**EXERCISE DESCRIPTION**. Among the entries, find the lines with the string "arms" and report them.

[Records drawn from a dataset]
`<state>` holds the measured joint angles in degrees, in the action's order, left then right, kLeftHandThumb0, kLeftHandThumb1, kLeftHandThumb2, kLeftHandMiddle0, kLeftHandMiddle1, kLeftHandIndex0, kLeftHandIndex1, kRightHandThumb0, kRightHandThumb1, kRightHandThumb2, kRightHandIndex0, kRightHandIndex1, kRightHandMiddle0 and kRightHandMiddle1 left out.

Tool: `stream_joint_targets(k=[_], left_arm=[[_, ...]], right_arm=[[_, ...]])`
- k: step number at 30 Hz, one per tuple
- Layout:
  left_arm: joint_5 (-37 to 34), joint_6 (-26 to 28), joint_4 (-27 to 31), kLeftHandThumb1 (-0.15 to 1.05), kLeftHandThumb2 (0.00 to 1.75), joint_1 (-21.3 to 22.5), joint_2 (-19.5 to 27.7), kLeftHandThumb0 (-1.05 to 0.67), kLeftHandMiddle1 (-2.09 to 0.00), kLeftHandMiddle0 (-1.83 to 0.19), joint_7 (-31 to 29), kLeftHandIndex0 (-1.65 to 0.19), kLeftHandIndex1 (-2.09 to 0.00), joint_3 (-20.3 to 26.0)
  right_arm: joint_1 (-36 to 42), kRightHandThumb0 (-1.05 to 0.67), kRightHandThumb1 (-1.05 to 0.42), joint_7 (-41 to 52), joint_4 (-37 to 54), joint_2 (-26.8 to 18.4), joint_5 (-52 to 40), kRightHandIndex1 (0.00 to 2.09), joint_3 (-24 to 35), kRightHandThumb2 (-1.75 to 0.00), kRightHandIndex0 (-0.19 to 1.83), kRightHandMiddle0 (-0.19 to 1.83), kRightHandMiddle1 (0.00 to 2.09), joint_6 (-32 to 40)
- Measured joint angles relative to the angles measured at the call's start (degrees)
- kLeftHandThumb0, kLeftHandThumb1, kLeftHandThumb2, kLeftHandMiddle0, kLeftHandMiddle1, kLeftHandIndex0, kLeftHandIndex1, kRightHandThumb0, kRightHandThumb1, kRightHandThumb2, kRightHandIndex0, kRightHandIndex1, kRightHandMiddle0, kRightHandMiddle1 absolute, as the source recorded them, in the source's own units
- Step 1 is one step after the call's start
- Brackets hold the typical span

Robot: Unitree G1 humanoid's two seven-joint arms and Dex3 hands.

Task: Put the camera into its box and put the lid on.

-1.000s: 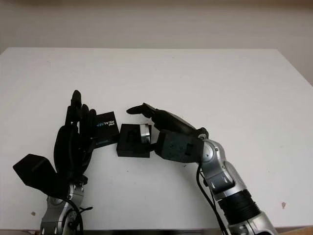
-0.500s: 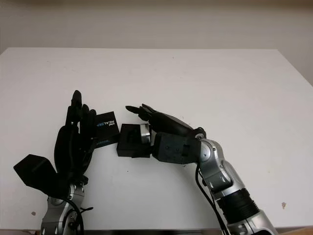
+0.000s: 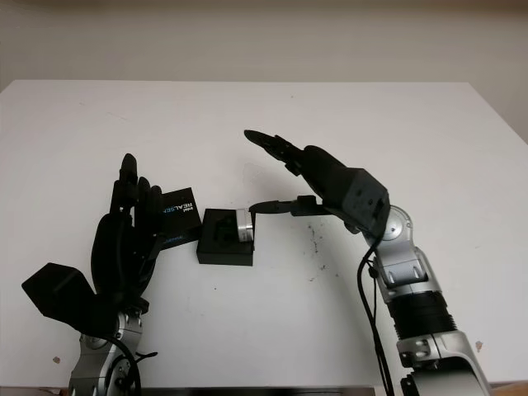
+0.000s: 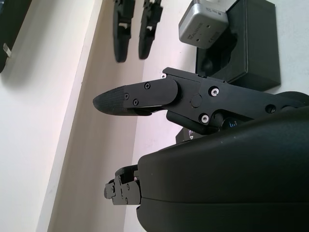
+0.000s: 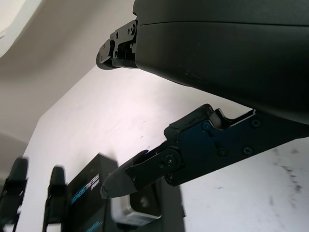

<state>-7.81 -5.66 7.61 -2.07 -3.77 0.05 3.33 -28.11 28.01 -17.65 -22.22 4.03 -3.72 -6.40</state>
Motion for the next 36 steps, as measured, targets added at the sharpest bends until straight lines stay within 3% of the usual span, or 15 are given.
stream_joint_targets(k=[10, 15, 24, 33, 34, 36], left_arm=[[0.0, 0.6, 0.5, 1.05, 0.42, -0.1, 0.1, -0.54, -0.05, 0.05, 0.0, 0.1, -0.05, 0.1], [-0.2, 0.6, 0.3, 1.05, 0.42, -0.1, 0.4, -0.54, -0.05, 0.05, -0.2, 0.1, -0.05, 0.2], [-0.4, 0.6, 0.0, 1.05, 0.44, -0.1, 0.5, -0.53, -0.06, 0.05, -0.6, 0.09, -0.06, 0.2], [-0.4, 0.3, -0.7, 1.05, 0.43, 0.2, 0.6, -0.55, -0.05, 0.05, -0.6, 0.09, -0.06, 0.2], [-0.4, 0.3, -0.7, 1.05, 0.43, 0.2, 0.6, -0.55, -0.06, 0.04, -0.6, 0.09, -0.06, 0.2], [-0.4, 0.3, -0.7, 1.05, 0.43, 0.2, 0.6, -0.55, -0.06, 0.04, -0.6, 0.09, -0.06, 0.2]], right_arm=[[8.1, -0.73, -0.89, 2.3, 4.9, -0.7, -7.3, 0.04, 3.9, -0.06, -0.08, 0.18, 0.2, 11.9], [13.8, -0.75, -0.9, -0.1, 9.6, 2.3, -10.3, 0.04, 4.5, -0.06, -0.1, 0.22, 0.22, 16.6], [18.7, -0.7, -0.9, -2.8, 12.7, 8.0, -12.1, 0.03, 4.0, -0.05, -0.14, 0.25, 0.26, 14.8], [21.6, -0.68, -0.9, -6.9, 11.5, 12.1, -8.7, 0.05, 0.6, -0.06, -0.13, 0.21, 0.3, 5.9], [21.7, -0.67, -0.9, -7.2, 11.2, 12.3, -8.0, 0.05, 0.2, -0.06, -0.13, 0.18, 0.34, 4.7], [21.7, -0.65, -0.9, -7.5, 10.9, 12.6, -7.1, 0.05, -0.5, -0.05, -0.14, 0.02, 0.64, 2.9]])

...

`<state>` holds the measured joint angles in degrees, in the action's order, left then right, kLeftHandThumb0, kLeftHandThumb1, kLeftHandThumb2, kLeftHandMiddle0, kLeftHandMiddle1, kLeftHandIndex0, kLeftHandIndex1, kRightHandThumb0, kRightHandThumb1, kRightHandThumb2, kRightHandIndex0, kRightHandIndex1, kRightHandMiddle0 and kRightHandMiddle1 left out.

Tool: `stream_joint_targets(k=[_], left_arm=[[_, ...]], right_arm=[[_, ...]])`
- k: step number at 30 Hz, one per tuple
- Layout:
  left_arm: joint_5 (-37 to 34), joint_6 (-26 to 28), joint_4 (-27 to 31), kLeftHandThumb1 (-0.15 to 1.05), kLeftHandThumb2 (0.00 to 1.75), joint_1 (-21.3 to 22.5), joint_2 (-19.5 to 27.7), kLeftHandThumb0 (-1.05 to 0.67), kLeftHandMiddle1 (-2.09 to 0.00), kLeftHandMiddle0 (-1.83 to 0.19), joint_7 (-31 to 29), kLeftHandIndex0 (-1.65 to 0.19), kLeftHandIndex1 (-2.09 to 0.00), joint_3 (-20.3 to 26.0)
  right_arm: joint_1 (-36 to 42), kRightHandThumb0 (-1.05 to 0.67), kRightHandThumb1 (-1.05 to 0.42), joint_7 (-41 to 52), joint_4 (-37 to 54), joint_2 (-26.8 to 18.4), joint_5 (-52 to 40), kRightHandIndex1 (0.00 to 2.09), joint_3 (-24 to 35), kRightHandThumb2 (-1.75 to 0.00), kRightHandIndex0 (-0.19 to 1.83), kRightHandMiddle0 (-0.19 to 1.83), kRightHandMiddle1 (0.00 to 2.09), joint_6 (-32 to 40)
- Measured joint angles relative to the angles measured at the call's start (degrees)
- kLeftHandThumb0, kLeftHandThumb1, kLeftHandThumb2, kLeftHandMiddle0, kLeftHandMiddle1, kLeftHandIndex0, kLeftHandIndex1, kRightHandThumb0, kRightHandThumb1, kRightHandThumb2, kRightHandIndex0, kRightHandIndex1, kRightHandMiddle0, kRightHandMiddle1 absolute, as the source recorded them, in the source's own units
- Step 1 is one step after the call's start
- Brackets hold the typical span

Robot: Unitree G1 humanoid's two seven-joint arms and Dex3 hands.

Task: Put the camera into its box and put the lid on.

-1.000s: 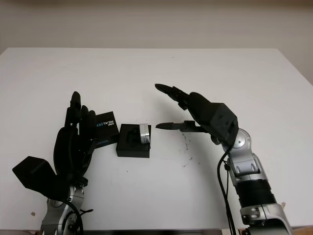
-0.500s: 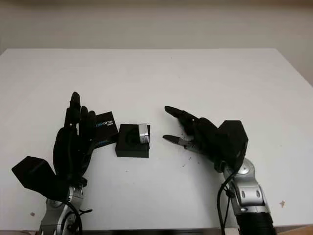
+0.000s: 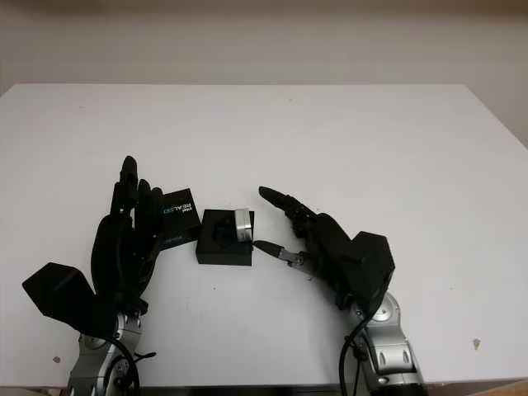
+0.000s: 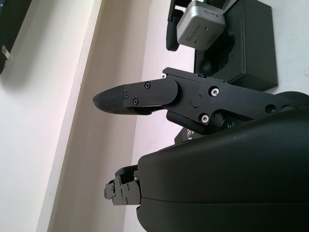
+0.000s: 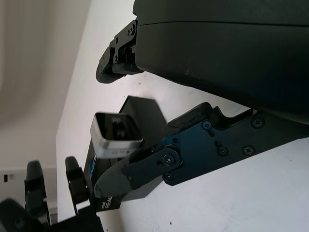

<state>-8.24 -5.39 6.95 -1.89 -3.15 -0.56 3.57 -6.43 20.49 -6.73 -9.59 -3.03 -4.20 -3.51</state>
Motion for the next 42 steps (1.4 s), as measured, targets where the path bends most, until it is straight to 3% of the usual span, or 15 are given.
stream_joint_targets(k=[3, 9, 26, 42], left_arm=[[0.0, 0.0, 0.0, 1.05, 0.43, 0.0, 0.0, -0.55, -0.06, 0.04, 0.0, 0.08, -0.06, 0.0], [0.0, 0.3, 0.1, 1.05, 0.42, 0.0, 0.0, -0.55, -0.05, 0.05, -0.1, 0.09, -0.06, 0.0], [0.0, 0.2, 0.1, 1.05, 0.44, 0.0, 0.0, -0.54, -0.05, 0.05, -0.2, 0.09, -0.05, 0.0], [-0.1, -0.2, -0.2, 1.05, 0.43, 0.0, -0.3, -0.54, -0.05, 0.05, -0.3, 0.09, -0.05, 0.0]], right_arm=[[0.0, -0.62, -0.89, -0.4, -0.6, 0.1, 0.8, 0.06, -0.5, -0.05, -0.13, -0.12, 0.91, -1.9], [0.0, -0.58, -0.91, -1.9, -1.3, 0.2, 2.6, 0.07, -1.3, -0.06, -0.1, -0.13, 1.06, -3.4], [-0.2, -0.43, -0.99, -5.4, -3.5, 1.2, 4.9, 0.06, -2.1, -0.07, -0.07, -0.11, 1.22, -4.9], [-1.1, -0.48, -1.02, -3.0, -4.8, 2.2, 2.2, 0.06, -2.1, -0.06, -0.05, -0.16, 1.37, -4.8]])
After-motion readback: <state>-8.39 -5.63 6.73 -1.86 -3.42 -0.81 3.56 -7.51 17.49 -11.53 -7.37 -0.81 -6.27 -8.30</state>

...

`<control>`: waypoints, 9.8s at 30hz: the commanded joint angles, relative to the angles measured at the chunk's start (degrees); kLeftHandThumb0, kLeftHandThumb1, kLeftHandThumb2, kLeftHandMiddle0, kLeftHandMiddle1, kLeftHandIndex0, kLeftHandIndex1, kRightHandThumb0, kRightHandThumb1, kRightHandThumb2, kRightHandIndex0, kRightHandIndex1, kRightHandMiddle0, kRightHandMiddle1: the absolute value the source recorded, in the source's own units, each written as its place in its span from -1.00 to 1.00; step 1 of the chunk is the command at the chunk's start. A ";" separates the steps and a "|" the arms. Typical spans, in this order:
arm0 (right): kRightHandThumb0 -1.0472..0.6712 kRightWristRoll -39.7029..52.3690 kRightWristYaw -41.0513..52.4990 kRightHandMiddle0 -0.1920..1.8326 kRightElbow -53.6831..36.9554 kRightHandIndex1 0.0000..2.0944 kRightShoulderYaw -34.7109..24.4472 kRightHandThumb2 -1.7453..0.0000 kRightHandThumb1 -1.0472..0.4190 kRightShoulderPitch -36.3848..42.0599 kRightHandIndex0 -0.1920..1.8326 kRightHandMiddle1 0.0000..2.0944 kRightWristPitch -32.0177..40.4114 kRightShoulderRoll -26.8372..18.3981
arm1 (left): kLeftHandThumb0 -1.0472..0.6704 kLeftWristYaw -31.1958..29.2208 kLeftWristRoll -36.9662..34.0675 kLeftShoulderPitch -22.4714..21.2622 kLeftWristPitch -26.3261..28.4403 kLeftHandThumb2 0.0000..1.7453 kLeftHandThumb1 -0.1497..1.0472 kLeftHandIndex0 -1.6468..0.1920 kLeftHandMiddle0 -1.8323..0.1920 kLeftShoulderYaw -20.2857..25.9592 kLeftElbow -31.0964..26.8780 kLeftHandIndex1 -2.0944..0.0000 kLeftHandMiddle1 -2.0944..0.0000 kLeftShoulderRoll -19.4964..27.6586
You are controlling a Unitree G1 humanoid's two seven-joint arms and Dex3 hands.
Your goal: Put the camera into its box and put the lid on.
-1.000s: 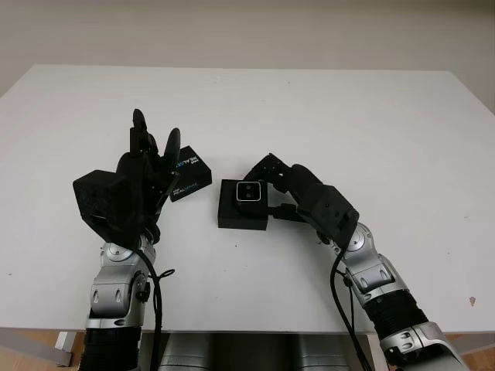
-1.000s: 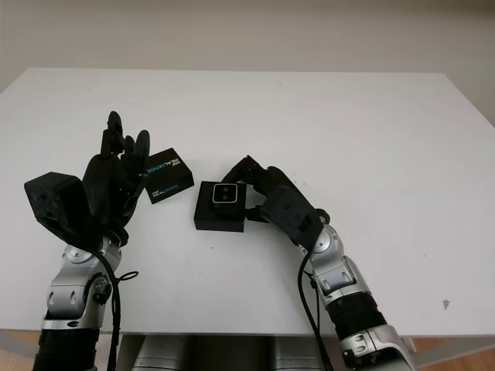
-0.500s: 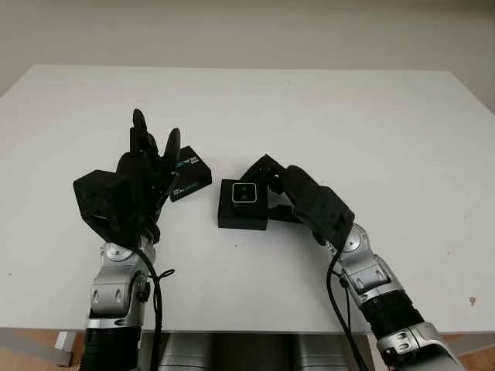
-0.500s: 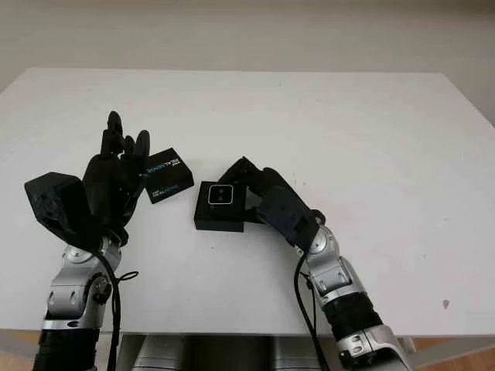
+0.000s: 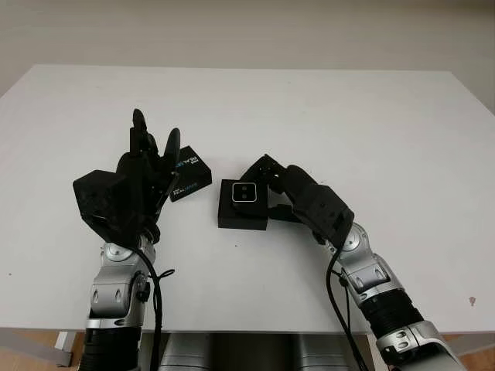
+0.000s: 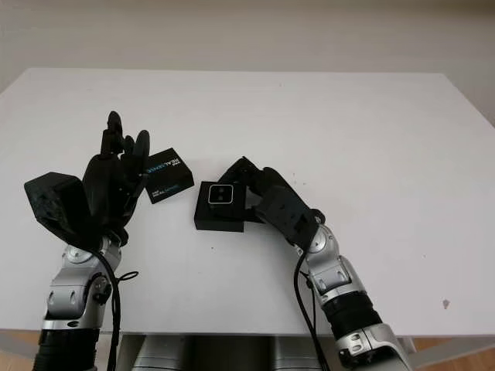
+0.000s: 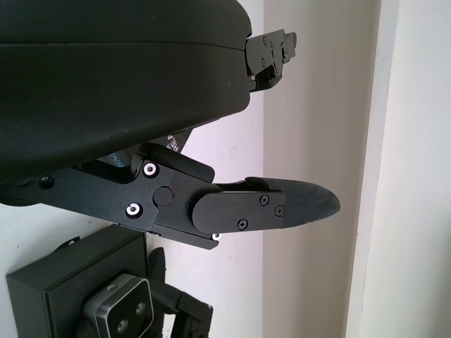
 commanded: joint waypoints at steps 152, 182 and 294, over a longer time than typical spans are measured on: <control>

**WRITTEN RESPONSE**.
Robot: Unitree G1 humanoid's two seven-joint arms and Dex3 hands.
Robot: Unitree G1 humanoid's two seven-joint arms and Dex3 hands.
`<control>`: waypoints, 9.8s at 30hz: the commanded joint angles, relative to the angles measured at the chunk's start (degrees); kLeftHandThumb0, kLeftHandThumb1, kLeftHandThumb2, kLeftHandMiddle0, kLeftHandMiddle1, kLeftHandIndex0, kLeftHandIndex1, kRightHandThumb0, kRightHandThumb1, kRightHandThumb2, kRightHandIndex0, kRightHandIndex1, kRightHandMiddle0, kRightHandMiddle1: the absolute value the source recorded, in the source's own units, each written as its place in its span from -1.00 to 1.00; step 1 of the chunk is the command at the chunk's start. A ";" separates the steps and a "|" the arms. Typical spans, in this order:
You are controlling a Unitree G1 humanoid's two seven-joint arms and Dex3 hands.

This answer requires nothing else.